Under this specification, the utility that respondent n derives from alternative j in choice situation t can be expressed as 3Unjt=βnXnjt+εnjt, where Xnjt represents the vector of attributes associated with the alternative and βn is a vector of individual-specific preference parameters. The term εnjt represents the unobserved component of utility, and is assumed to be independently and identically distributed according to a type I extreme value (Gumbel) distribution. These parameters are assumed to follow statistical distributions across the population.

In the present study, the coefficients associated with the non-cost attributes (recycled steel, biodiversity increase and local fisheries revenue growth) as well as the alternative-specific constant for the status quo option were specified as normally distributed random parameters. The cost coefficient was specified as lognormally distributed to ensure that the marginal utility of cost remains negative for all individuals.

The resulting utility specification can be written as 4Unjt=βrecycled,nRecyclednjt+βbiodiv,nBiodiversitynjt+βlocal,nLocalnjt+βcost,nCostnjt+ASCsq,n+εnjt. Additional interaction terms were included to explore behavioural and territorial heterogeneity. In particular, respondents' prior attitudes towards offshore wind power interacted with the ASC to capture systematic differences in the propensity to select the status quo alternative (Lancsar and Louviere, 2008; McFadden, 1974). The attitude score (Likert scale from 1 = very positive to 5 = very negative) was mean centred. Interactions between the recycled steel attribute and the department of residence were also included to explore potential territorial differences in material preferences.

Parameters were estimated using simulated maximum likelihood with 2000 draws.
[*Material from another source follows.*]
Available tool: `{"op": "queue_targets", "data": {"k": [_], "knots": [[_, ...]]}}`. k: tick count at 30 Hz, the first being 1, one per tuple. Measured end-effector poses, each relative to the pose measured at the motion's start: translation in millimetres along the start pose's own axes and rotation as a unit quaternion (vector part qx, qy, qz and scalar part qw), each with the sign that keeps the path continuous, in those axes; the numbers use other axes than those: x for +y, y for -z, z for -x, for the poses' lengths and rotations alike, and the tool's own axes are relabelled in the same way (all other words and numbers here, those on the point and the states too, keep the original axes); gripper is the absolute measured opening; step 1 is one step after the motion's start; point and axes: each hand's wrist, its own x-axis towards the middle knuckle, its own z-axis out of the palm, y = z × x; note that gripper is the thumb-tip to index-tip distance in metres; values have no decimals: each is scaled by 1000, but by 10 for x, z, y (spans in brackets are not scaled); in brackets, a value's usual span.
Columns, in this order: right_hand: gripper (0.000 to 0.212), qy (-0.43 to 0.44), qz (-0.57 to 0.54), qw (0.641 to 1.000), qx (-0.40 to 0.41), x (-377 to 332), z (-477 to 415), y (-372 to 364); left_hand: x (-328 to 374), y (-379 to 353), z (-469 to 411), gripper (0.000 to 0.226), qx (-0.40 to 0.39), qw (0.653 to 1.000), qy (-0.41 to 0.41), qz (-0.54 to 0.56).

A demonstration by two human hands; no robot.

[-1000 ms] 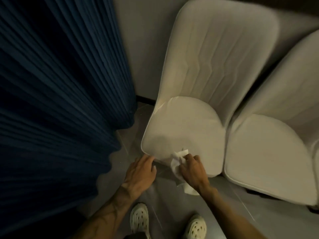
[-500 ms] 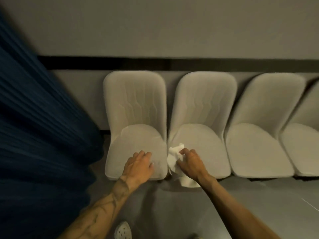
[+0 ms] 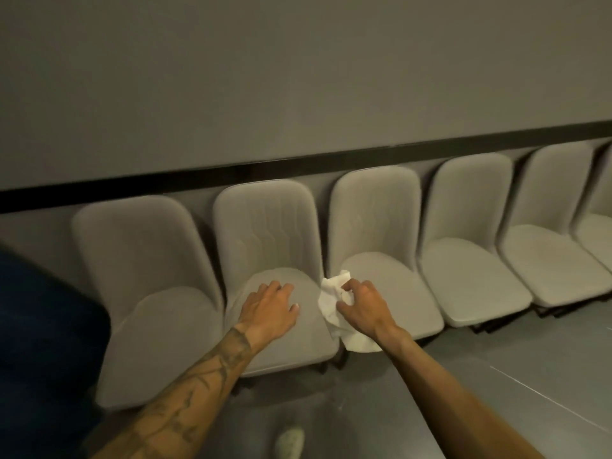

The model was estimated using the Apollo package in R (Hess and Palma, 2019), which allows flexible specification of panel mixed logit models.

The mixed logit model was estimated in preference space. Consequently, the coefficients represent marginal utilities rather than direct willingness-to-pay estimates. This specification is therefore used primarily to assess the robustness of the conditional logit results and to analyse the extent of preference heterogeneity across individuals.